Anyone thinking about ending their life may feel alone, but they're not.
For Jessica Tookey, depression and suicidal thoughts consumed her before she finally pursued a career she was truly passionate about.
"I realized, 'Oh my gosh, that's why I felt this way my whole life was because I wasn't being who I truly am,'" she said.
As an artist, Tookey now helps others through dark times with her Words Matter Exhibit.
Each portrait is of someone who was a victim of suicide or has had their own struggles. As their stories are read, Tookey says lives have been saved.
Several speakers took to the stage at the Indigo Art and Poetry Festival including a woman leading the way in emotional intelligence education here in the Treasure Valley. Teaching the youth how to cope with the "ups and downs" in life is a trend nationwide. She suggests parents start working on this early on with their children.
"We want them to be able to recognize their feelings, how they're feeling, and we want them to be able to direct their feelings in a positive outcome," said Karen Jean Lowe with Simpatico Emotional Intelligence.

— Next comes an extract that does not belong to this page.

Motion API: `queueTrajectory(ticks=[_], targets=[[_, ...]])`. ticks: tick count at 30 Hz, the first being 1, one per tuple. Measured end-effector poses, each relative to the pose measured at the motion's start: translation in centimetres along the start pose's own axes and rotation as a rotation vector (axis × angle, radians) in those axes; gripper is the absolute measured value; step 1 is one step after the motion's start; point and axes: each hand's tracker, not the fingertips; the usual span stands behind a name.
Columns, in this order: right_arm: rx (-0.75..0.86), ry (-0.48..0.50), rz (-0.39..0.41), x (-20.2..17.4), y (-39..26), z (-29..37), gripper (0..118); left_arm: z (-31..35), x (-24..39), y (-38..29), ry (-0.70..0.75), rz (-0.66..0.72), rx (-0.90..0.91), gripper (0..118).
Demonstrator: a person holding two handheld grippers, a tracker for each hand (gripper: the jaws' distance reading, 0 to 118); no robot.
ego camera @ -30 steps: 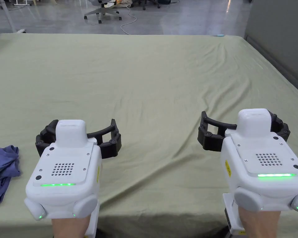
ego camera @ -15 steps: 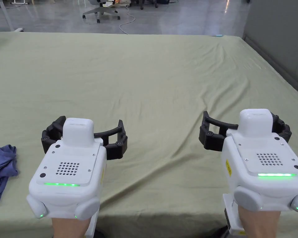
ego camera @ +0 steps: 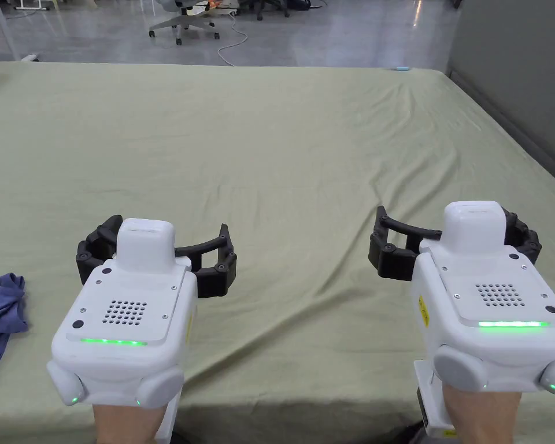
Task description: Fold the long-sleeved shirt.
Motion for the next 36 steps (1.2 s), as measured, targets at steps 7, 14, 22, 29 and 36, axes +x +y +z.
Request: queueTrajectory(ticks=[7,14,22,29,36], targets=[[0.001,0.004,0.000,-0.21,0.05,-0.15,118,-0.06,-0.45,0.12,-0.004,0.006,-0.005,118],[-0.003,0.009,0.002,-0.27,0.03,-0.15,118,-0.02,-0.35,0.20,-0.004,0.005,-0.005,118],[-0.006,0.004,-0.001,-0.19,-0.06,-0.18,118,-0.06,-0.14,-0.16,-0.004,-0.005,-0.009,118],[-0.012,0.000,-0.001,-0.21,-0.20,-0.21,118,0.06,-0.08,-0.38,-0.005,-0.006,-0.016,118],[-0.015,-0.006,0.002,-0.21,-0.33,-0.22,118,0.04,-0.02,-0.46,-0.003,-0.008,-0.017,118]])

Tookey teamed up with the G8ter non-profit that hosts monthly meetings. Their mission is to fight the stigma surrounding emotional struggles so people can reach their full potential.
"I don't want to be a face with a story that travels around with people. I want to be able to share my story, personally," Tookey said. "And, if I had gone through with my plans, I wouldn't have been able to do that."